▶ [DESCRIPTION OF THE TASK]:
Everything from the line containing "Find the basket" through the last line of the records below should be printed exactly, please, and nothing else.

▶ [INFORMATION SUPPLIED]:
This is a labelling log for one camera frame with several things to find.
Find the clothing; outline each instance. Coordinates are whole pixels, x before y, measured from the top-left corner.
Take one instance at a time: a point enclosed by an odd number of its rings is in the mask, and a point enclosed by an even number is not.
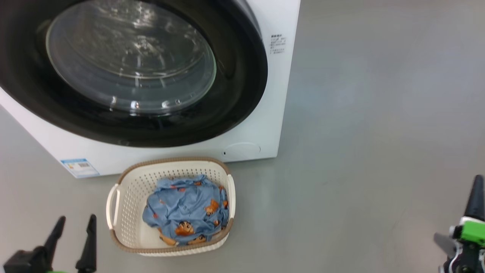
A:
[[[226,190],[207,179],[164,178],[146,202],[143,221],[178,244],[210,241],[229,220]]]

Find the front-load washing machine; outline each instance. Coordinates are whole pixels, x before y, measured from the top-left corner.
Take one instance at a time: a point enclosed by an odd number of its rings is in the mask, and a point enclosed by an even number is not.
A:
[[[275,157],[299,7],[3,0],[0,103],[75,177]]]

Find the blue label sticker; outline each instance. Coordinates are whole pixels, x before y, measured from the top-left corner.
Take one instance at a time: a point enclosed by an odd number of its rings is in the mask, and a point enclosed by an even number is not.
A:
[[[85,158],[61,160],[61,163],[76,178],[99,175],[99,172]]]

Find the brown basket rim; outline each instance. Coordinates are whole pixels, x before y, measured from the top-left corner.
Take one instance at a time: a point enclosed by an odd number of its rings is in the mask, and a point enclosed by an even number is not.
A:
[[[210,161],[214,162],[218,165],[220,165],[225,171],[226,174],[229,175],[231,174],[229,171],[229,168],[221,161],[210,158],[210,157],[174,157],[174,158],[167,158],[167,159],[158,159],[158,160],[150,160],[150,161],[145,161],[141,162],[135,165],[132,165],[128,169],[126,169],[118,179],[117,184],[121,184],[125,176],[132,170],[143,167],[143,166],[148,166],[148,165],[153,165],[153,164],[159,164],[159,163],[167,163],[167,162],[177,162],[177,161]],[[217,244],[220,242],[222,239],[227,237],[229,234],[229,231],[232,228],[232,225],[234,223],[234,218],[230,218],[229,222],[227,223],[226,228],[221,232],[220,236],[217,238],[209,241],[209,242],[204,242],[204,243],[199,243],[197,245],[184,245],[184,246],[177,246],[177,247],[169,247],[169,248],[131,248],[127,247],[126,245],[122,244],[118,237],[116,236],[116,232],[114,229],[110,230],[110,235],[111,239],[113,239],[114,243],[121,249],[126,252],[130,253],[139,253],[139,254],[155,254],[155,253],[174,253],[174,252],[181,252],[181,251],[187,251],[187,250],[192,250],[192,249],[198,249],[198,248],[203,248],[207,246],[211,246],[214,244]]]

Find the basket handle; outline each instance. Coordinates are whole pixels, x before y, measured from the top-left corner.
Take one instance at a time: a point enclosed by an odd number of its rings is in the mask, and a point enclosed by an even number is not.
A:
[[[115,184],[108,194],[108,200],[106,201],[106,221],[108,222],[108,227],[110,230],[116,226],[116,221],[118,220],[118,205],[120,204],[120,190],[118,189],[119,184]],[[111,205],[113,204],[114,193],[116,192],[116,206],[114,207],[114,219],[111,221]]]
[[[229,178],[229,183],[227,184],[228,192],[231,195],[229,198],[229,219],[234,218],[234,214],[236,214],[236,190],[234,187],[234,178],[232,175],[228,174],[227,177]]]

▶ [OUTPUT FOR THIS TASK]:
Find the basket handle; outline each instance. Coordinates are whole pixels, x before y, measured from the top-left corner.
Take one instance at a time: a point enclosed by an odd number of its rings is in the mask, and a point enclosed by an even number is not.
A:
[[[115,184],[108,194],[108,200],[106,201],[106,221],[108,222],[108,227],[110,230],[116,226],[116,221],[118,220],[118,205],[120,204],[120,190],[118,189],[119,184]],[[111,205],[113,204],[114,193],[116,192],[116,206],[114,207],[114,219],[111,221]]]
[[[229,178],[229,183],[227,184],[228,192],[231,195],[229,198],[229,219],[234,218],[234,214],[236,214],[236,190],[234,187],[234,178],[232,175],[228,174],[227,177]]]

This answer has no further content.